How to get rid of transformer hum?


I have a pair of Pass X600s and an ac line with about 5% clipping of the sine wave. This gives me a large amount of transformer rattle (mechanical hum). I have built a line filter with two diodes and a couple of caps that has gotten rid of 80% of the noise but I'm looking for a inexpensive fix. My power company will not fix the power coming in unless it is clipping by more than 7%. Any suggestions?

Tommy
tommy

Showing 4 responses by stevemj

The mechanical hum you are talking about could be from a few causes. Magnetostriction causes the transformer laminations to actually change size as the voltage changes. This effect is greatest at high voltages and is independent of the power the amp is delivering. At high currents transformers can have loose laminations that buzz, a loose winding that moves or the transformers stray magnetic fields can cause a steel chassis to buzz.

Do both amps behave identically?
Well, I think the transformers are either mismanufactured or poorly designed. When you design a transformer you make a deal with the devil. If you use lots of turns the transformer will be quiet, but the large number of turns means smaller longer wire which causes higher resistance so the transformer becomes less powerful. Or, you can make the transformer bigger without increasing the power, that costs more money.

If in fact the transformer is humming because it doesn't have enough turns on the primary, then the only thing one can do that I know of is to lower the voltage to the amp. This could be verifided by using a variac to lower the voltage and see if the hum goes away. More diodes will lower the voltage some. Or a stepdown transformer that dropped the voltage from say 120 to 110 votlts. Of course the step down transformer might hum. I presume you have two diodes in parallel connected anode to cathode. Each time you add one of these it will drop the line voltage about .6 volts. It also increases the lines harmonic distortion but that shouldn't be a problem.

If the hum is being transmitted into the chassis you might reduce hum by placing the amps on something soft. If there is a cover that is vibrating you could try removing it.
Cleaning up the sine wave certainly won't hurt anything, but oddly enough it may not help. Magnetostriction is related to volt/seconds. The transformer stores up energy during each half cycle. If you begin to push the storage capacity to its limit it begins to saturate and hum. Since you are stuck with 60 hz only the volts are available to change. It is the area under the curve and not the shape of the curve that counts for volt/seconds.

It would be interesting to know what your line voltage is. Use an RMS reading voltmeter if you can, rat shack sells them along with some nice speaker cable (opps getting off the subject :-) if you don't have one of those a regular volt meter will work OK. If the line voltage is high then the following option might help.

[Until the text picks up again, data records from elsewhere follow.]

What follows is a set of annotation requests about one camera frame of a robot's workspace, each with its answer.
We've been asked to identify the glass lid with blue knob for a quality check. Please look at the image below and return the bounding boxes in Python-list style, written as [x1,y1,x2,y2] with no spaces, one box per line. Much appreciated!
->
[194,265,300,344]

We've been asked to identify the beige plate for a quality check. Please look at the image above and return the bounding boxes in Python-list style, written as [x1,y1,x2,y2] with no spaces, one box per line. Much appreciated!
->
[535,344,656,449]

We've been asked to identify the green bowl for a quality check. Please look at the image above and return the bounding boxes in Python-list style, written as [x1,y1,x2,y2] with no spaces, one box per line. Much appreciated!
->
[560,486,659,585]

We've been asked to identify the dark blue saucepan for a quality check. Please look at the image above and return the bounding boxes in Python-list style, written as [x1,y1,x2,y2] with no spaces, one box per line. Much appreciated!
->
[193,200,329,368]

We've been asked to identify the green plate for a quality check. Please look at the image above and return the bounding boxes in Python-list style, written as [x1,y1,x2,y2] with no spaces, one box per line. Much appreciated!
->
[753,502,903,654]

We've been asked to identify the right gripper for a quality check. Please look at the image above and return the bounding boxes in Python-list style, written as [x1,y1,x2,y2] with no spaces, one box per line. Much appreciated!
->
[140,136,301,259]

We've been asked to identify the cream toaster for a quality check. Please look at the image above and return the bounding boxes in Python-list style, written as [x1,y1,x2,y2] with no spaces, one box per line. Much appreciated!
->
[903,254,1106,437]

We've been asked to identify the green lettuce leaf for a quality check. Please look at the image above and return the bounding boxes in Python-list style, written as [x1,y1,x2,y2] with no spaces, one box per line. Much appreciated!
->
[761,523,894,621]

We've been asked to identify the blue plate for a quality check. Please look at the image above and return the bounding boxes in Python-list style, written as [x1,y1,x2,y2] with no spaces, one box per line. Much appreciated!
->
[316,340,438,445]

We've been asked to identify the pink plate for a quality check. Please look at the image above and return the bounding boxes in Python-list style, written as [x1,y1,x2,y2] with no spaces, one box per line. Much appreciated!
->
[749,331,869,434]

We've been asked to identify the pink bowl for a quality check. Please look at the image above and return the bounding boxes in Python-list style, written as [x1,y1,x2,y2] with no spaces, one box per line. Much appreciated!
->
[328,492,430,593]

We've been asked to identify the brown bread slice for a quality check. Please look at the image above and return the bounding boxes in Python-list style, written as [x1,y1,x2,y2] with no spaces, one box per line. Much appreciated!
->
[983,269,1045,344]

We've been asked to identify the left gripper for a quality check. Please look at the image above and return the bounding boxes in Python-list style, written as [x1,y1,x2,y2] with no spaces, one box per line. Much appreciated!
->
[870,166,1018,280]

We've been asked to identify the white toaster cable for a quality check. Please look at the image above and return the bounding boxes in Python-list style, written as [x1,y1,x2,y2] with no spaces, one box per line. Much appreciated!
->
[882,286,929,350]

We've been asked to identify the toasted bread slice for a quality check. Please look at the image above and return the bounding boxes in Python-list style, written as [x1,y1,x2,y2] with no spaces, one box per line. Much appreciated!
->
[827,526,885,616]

There are ferroresonant transformers you can buy for probably 3 to 5 hundred bucks that clean up the waveform and stabilize the voltage. They also provide tremendous surge protection. The problems are that they are (at least the ones I have seen) very noisy. This is because they deliberately run them in saturation. So, you would have to locate the transformer somewhere away from your listening area. They also waste alot of power. Something like a third of their rating. So it is best to disconnect them when not using your system.

A step down transformer would be cheaper. It can be an autoformer, since you are not looking for isolation. An autoformer has no secondary. This makes them smaller and therefore cheaper.

Try four or five more of those diode pairs. If they don't help you are not out much. Try the cheapest stuff first.
Geeez, Tommy, it just doesn't make sense that they are humming at only 120 volts. If it weren't for the fact that both are doing the same thing I would think it was something mechanical.

I don't know much about the audiophile line conditioners. I did look up a couple of brands on the internect in response to a post someone had made. It said something like "No capacitors, no inductors, no transformers to interfer with the purity of the sound!". It cost 6 or 7 hundred dollars and they were advertising that there was nothing useful in the box?! The ferroresonant transformer I mentioned won't help because the line voltage is not too high.

The diodes are like little valves. One is pointed in each direction because AC needs to go both ways. It takes .6 volts to open the valve. ten pairs would give you a 6 volt drop. So, you just make some more pairs and put them in series with the one you have. They can be soldered to the one you have. They can go anywhere in either leg and will work the same, just not in parallel with each other. You could just temporalily cobble it all together with alligator leads to see if it helps before taking the time to do it right.

I'm not familiar with the amps. Is the manufacturer available for advice?